I started trading options in 2002 (single symbols (e.g. AAPL, MSFT, etc.) and ES credit spreads (including iron condors) in 2005. Just before I retired from my airline job. My strategy has, thus far, proven to be successful. But what works for me may not work for others.
It's a simple strategy. I don't attempt to hit a bunch of home runs, I prefer to hit a bunch of singles. Sell Put and Call spreads that are deep OTM (i.e. Deltas of 10 or less (90% prob. of expiring OTM)), 3-20 days out, Weeklys, stop loss when/if the underlying touches the short leg, e-Mini S&P 500 options (ES), 10-20 contracts at a time, short and long leg one strike apart, risk no more than $250 per contract, net credit >0.25 per contract.

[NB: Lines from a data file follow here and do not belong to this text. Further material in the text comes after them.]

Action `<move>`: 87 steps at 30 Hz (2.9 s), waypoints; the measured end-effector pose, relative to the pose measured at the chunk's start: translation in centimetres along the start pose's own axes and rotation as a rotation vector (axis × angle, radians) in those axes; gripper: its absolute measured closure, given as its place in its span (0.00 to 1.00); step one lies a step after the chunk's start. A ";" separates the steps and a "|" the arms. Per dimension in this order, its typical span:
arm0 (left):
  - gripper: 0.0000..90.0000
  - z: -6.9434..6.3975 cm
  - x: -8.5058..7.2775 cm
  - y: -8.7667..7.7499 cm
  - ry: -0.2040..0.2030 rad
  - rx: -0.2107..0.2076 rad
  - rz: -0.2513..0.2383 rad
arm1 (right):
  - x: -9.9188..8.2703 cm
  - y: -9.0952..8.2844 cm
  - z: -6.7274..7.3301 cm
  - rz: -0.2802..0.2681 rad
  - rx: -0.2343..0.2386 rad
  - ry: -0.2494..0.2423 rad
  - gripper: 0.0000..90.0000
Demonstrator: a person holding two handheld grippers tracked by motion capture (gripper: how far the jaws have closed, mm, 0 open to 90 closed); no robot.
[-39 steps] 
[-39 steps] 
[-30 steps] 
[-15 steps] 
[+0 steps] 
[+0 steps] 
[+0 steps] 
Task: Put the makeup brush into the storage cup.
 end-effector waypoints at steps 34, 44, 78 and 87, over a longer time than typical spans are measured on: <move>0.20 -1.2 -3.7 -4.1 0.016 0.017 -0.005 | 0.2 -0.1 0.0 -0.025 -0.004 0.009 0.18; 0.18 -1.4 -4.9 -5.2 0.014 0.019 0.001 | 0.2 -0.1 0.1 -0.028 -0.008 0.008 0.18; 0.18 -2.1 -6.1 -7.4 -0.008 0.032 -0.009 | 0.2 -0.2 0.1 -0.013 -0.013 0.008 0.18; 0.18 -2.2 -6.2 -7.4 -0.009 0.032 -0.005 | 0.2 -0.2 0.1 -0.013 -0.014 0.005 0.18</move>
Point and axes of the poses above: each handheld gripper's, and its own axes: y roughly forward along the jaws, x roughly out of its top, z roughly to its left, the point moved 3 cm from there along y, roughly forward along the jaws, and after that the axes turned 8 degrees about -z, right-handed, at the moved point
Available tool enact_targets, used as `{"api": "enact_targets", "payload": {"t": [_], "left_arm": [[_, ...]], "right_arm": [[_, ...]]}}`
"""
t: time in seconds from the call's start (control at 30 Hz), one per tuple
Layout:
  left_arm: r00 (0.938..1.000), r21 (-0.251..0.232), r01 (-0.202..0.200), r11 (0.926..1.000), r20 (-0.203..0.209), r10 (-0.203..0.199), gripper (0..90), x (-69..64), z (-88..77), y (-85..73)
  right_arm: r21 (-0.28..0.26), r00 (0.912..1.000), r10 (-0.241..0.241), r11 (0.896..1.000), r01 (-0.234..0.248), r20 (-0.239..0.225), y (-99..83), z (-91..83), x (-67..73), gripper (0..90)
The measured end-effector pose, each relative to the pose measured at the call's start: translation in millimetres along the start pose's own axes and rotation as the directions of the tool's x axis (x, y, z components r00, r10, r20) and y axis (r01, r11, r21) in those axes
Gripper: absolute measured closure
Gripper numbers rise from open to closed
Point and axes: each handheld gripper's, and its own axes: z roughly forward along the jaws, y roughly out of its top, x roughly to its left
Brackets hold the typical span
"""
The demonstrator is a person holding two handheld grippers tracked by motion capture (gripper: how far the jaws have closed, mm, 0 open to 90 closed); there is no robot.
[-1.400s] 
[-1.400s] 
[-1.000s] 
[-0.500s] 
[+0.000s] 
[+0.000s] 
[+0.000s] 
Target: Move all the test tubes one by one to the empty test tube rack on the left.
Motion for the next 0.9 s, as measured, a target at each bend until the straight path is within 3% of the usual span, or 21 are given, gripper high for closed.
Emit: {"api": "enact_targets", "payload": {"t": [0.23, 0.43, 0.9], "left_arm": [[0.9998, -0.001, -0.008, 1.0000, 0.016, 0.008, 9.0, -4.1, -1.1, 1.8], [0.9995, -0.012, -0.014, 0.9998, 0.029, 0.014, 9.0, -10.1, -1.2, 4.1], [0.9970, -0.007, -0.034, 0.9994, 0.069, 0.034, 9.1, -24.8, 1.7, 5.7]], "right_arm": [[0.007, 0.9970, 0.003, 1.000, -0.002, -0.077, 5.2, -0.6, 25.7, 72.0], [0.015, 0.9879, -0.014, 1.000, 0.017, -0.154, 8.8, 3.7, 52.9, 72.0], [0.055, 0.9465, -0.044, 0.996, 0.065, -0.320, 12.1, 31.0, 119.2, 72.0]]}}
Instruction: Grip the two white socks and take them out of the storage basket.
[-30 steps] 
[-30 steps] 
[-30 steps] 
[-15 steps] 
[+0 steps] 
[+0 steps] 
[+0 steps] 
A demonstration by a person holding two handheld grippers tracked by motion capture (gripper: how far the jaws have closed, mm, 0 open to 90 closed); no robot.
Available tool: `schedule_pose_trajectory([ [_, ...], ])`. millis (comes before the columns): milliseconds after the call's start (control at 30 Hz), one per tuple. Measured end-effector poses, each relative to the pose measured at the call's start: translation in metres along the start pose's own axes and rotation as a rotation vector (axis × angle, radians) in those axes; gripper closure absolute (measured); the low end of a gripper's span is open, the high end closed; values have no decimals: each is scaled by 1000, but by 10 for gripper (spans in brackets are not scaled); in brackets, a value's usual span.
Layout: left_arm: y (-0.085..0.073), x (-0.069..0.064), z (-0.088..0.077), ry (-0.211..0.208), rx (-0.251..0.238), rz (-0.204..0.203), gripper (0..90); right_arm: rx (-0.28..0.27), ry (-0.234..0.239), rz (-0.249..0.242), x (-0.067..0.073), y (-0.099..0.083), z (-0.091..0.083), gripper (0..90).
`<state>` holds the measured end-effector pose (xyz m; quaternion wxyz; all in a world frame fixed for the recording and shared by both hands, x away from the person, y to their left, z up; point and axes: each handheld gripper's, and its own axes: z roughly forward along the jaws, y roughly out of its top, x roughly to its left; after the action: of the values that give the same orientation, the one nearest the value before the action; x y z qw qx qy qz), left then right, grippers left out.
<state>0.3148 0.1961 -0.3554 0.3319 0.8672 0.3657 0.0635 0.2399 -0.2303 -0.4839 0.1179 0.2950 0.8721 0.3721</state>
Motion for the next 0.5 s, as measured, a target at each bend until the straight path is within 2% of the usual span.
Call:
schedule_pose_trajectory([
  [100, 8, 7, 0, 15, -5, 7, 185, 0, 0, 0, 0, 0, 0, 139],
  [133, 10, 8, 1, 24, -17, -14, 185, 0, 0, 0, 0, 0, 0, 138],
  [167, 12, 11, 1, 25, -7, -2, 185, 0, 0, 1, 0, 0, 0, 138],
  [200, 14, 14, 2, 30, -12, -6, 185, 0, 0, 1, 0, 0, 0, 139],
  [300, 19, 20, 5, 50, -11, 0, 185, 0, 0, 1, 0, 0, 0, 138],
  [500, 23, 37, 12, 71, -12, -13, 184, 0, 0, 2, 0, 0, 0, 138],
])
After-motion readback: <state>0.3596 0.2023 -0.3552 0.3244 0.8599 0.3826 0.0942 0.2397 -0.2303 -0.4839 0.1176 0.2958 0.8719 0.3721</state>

To get ready for the task of being an options trader I took the New York Institute of Finance's Advanced Derivatives Professional Certificate course. 5 days (in Manhattan) and $5,000.00 later I felt pretty prepared to start options trading. The course included hours studying binomial theory, various options pricing theories, volatility, Skew and convexity trading, the Greeks, Monte Carlo techniques, and on and on. It wasn't a cheap course but then I believe it was money well spent
My strategy has enabled me to keep my humidor full of Ashton Cabinet #7s, my liquor cabinet stocked with MacCallan 18, and to support my wife's lifestyle to which she has become accustomed.